TSR expects to utilize the Credit Facility for working capital and general corporate purposes. The maximum amount that may now be advanced under the Credit Facility at any time shall not exceed $2,000,000.
Advances under the Credit Facility accrue interest at a rate per annum equal to (x) the “base rate” or “prime rate” announced by Citibank, N.A. from time to time, which shall be increased or decreased, as the case may be, in an amount equal to each increase or decrease in such “base rate” or “prime rate,” plus (y) 1.75%. The prime rate as of November 30, 2021 was 3.25%, indicating an interest rate of 5.0% on the line of credit. The initial term of the Credit Facility is five years, which shall automatically renew for successive five-year periods unless either TSR or the Lender gives written notice to the other of termination at least 60 days prior to the expiration date of the then-current term.
TSR is obliged to satisfy certain financial covenants and minimum borrowing requirements under the Credit Facility, and to pay certain fees, including prepayment fees, and provide certain financial information to the Lender. The Company was in compliance with all applicable covenants at November 30, 2021.

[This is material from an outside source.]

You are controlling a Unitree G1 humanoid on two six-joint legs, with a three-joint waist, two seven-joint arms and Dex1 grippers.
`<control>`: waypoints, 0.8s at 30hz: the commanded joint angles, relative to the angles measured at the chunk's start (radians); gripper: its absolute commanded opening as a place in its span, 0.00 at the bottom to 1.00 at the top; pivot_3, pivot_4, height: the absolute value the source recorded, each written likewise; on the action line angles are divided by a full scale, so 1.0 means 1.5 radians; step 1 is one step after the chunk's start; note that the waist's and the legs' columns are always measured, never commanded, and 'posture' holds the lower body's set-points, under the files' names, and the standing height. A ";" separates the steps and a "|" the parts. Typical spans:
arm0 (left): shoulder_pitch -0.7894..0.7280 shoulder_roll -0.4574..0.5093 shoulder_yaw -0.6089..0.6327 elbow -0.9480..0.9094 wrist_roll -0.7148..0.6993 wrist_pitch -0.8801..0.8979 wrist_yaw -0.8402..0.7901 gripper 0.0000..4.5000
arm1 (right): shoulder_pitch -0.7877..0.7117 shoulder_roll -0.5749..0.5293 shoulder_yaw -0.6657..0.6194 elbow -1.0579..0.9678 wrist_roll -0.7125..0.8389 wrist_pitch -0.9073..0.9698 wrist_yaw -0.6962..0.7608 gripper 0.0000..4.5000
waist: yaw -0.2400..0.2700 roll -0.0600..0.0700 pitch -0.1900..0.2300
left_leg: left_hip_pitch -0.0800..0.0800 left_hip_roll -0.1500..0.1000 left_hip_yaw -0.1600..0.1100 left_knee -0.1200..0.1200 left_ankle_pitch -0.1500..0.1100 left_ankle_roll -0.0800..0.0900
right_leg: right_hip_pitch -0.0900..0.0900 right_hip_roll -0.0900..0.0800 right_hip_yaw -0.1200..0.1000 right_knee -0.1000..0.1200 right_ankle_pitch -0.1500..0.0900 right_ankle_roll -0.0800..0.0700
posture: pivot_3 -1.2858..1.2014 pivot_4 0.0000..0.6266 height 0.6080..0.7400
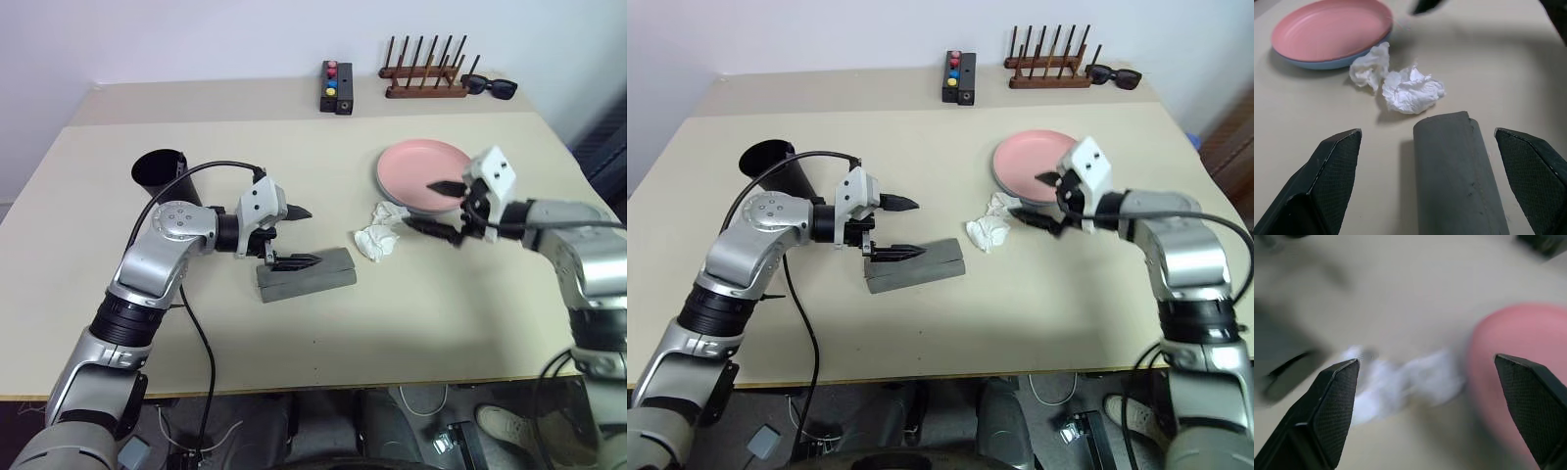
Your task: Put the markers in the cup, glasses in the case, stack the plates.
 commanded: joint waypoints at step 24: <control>0.026 0.038 0.031 -0.056 -0.015 0.003 0.002 1.00 | -0.088 0.139 0.121 0.184 -0.034 -0.068 -0.017 0.99 | -0.001 0.000 0.000 | 0.000 0.000 0.000 0.000 0.000 0.000 | 0.000 0.000 0.000 0.000 0.000 0.000 | 0.52 0.24 1.00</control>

As of November 30, 2021, the net borrowings outstanding against this line of credit facility were $44,000. The amount the Company has borrowed fluctuates and, at times, it has utilized the maximum amount of $2,000,000 available under the facility to fund its payroll and other obligations.
Page 9
TSR, INC. AND SUBSIDIARIES
NOTES TO CONDENSED CONSOLIDATED FINANCIAL STATEMENTS
November 30, 2021
(Unaudited)
9. | Termination of Former CEO |
The Company terminated Christopher Hughes, the former Chief Executive Officer of the Company (“Hughes”), effective February 29, 2020 for “Cause” as defined in Section 6(a) of his Amended and Restated Employment Agreement dated August 9, 2018 (the “Employment Agreement”). Despite having already been terminated from employment, on March 2, 2020, the Company received a letter from Mr. Hughes, providing notice of his intent to resign for “Good Reason” as defined in Section 7(c) of the Employment Agreement pursuant to which he claimed to be entitled to the “Enhanced Severance Amount” under the Employment Agreement. Hughes filed a complaint against the Company in the Supreme Court of the State of New York in March 2020 alleging two causes of action: (1) breach of his employment contract; and (2) breach of duty of good faith and fair dealing. Plaintiff Hughes alleged that he was terminated without cause or in the alternative that he resigned for good reason and therefore, pursuant to the Employment Agreement, Hughes sought severance pay in the amount of $1,000,000 and reasonable costs and attorney’s fees. The Company denied Plaintiff’s allegations in their entirety and filed counterclaims against Plaintiff for (1) declaratory relief; (2) breach of confidence/non-compete agreement; (3) declaratory and injunctive relief – confidence/non-compete; (4) tortious interference with current and prospective contractual and economic relations; (5) breach of fiduciary duty; (6) misappropriation of trade secrets; (7) declaratory and injunctive relief – unfair competition; and (8) conversion.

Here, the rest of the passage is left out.